Bahrain academic to appeal against prison term

Electrical engineering professor Khalil Al-Halwachi jailed for 10 years on 'fabricated' weapons charges

四月 25, 2017
Fishing beach in Bahrain

A Bahraini scholar allegedly jailed in connection with the Arab Spring protests is to appeal his 10-year prison term.

Khalil Al-Halwachi was sentenced in March for possessing a Kalashnikov after more than two and a half years of detention and about 20 trial postponements since his arrest in September 2014.

The former electrical engineering professor, who was a founding member of a political group dissolved by the Arab island state in 2012, denies the charges, stating that the machine gun was planted by Bahraini security officials.

The 59-year-old Imperial College London graduate, who has Swedish residency, claims he has been targeted for his peaceful political activism around the time of the Arab Spring uprisings in 2011. He claims he was tortured while he was held in custody in 2011 over his political links to Amal leader Sheikh Al Mahfoodh.

According to Scholars at Risk, a US-based charity that supports academics facing political oppression, Professor Al-Halwachi will appeal his conviction and sentencing on 11 May.

It says that Professor Al-Halwachi has been taken to Jau Prison since his conviction, where he has not been able to see a medical specialist nor gain access to medication despite experiencing several medical issues, including a stroke he reportedly suffered in September 2016.

In addition to reports of inappropriate access to medical care, SAR understands that Professor Al-Halwachi was momentarily held in solitary confinement and has otherwise reported overcrowding, unsanitary conditions and the deprivation of clothing suitable for the prison’s low temperatures.

The charity is asking for supporters to send letters, emails and faxes to the appropriate authorities calling for Professor Al-Halwachi’s release.

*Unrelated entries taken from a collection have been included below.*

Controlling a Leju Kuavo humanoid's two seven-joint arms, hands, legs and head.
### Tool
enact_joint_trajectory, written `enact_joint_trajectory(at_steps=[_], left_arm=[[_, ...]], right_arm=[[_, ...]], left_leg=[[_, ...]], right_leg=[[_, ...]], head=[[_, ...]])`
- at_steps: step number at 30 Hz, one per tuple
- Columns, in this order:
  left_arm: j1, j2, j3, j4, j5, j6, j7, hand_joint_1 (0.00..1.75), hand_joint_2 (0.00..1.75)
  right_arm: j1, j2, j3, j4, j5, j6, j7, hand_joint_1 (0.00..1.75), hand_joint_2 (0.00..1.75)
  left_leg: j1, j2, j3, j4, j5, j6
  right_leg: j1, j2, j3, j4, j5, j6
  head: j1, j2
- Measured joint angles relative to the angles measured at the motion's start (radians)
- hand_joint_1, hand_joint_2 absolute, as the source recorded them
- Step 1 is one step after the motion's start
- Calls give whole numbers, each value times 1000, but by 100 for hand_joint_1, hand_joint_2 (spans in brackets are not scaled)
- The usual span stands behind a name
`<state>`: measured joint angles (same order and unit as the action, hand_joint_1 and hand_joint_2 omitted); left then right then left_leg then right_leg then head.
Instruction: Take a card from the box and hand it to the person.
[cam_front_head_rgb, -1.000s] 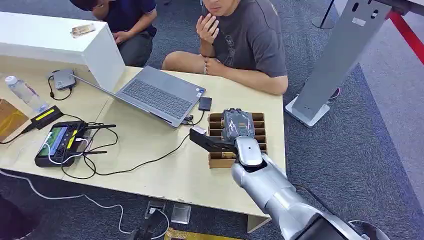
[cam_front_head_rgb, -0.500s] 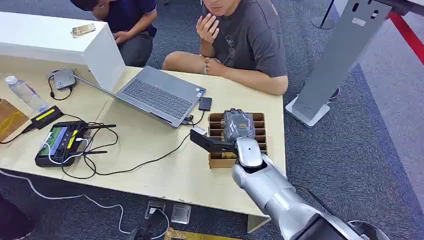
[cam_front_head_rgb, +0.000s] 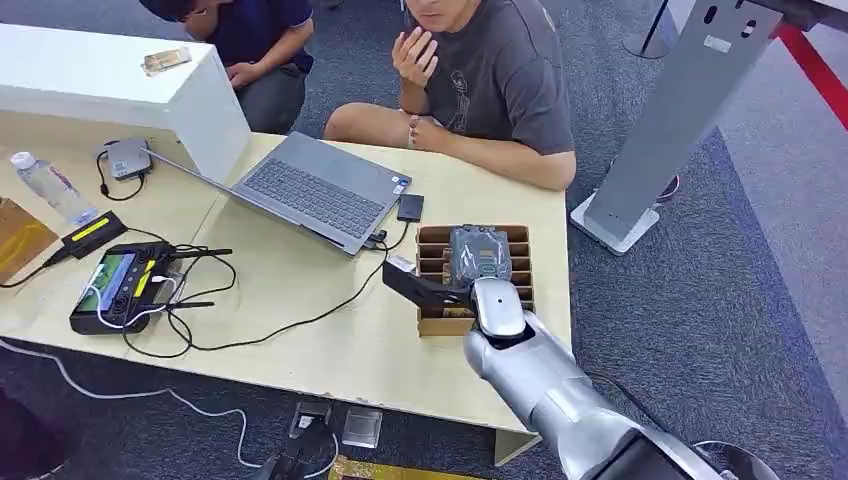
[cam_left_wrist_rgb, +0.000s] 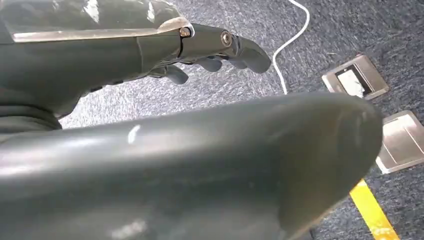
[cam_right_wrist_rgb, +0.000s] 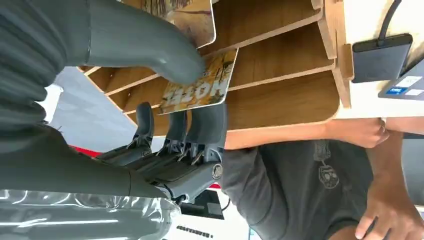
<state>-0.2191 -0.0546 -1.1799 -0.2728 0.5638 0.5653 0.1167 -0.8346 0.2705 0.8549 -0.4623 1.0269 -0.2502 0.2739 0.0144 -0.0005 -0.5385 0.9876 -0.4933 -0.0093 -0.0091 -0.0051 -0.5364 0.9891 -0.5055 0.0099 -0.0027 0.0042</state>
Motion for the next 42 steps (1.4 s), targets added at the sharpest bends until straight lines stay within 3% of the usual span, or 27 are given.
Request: enact_joint_trajectory(at_steps=[10,20,29,30,33,42], left_arm=[[0,-1,0,0,0,0,0,0,0],[0,-1,0,0,-11,0,0,0,0],[0,-2,0,0,-15,1,2,0,0],[0,-2,0,0,-12,1,2,0,0],[1,-2,0,0,-6,2,0,0,0],[8,-2,4,0,3,12,-2,0,0]], right_arm=[[0,0,0,3,0,0,0,112,175],[0,0,0,3,9,-11,-2,141,175],[-1,0,-5,-1,8,-95,-31,134,175],[-1,0,-6,-7,4,-108,-37,140,175],[-1,0,-16,-37,-20,-142,-56,131,175],[24,-10,-79,-203,-226,-143,-145,127,175]], left_leg=[[0,0,0,0,0,0],[0,0,0,0,0,0],[0,0,-1,0,0,0],[0,0,-2,0,0,0],[0,0,-3,0,0,0],[0,0,-3,0,0,0]], right_leg=[[0,0,0,0,0,0],[0,0,0,0,0,0],[0,0,-1,0,0,0],[0,0,-1,0,0,0],[0,0,-2,0,0,0],[0,0,-3,0,0,0]], head=[[0,0],[0,0],[0,0],[0,0],[-1,0],[0,0]])
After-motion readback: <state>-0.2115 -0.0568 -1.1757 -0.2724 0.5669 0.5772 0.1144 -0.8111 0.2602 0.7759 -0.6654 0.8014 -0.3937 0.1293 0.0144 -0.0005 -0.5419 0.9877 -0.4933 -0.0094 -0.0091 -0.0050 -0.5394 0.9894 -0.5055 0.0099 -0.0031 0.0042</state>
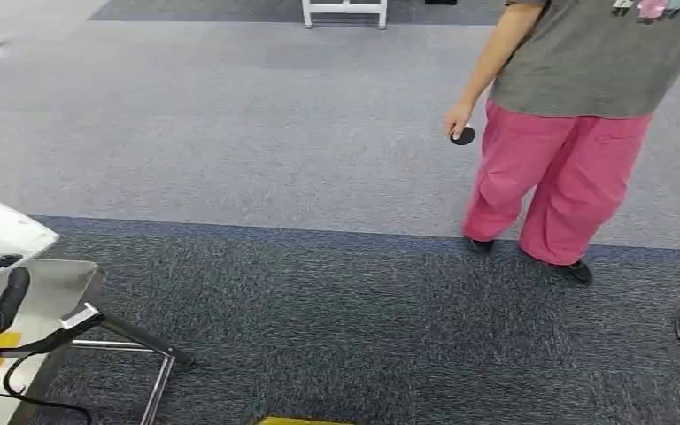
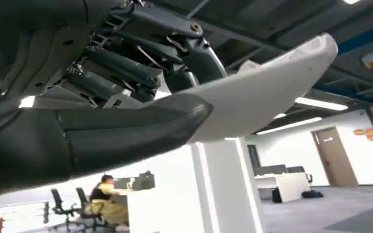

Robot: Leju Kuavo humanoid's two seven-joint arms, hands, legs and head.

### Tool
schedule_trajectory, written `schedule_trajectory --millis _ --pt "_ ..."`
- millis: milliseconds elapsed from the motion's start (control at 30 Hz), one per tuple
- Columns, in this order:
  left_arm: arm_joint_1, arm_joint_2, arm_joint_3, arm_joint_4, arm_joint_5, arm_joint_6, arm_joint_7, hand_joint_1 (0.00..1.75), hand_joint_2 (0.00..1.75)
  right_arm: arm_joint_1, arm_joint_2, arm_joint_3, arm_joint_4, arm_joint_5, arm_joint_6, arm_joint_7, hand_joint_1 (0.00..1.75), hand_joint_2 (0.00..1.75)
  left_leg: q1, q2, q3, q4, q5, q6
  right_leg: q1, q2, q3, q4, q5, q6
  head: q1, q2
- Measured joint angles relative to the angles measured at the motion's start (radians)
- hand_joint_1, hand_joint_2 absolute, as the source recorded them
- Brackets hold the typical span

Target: Take the parts from the cabinet and place them on the table.

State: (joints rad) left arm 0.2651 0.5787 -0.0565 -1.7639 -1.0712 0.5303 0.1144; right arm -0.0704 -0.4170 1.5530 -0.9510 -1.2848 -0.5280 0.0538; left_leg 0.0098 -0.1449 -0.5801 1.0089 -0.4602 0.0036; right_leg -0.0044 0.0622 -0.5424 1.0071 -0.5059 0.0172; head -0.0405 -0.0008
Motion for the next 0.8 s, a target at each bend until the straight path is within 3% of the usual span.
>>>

Additional charges of “insulting the judiciary” – allegedly imposed after Professor Al-Halwachi questioned his treatment by Bahraini legal officials – should also be dropped, it says, stating that they stem from his peaceful exercise of the rights to freedom of expression and freedom of association.

Meanwhile, his appeal must proceed in a manner consistent with Bahrain’s obligations under international law, in particular internationally recognised standards of due process, while his well-being in prison must be ensured, including his humane treatment and access to medical care, legal counsel, and family, it adds.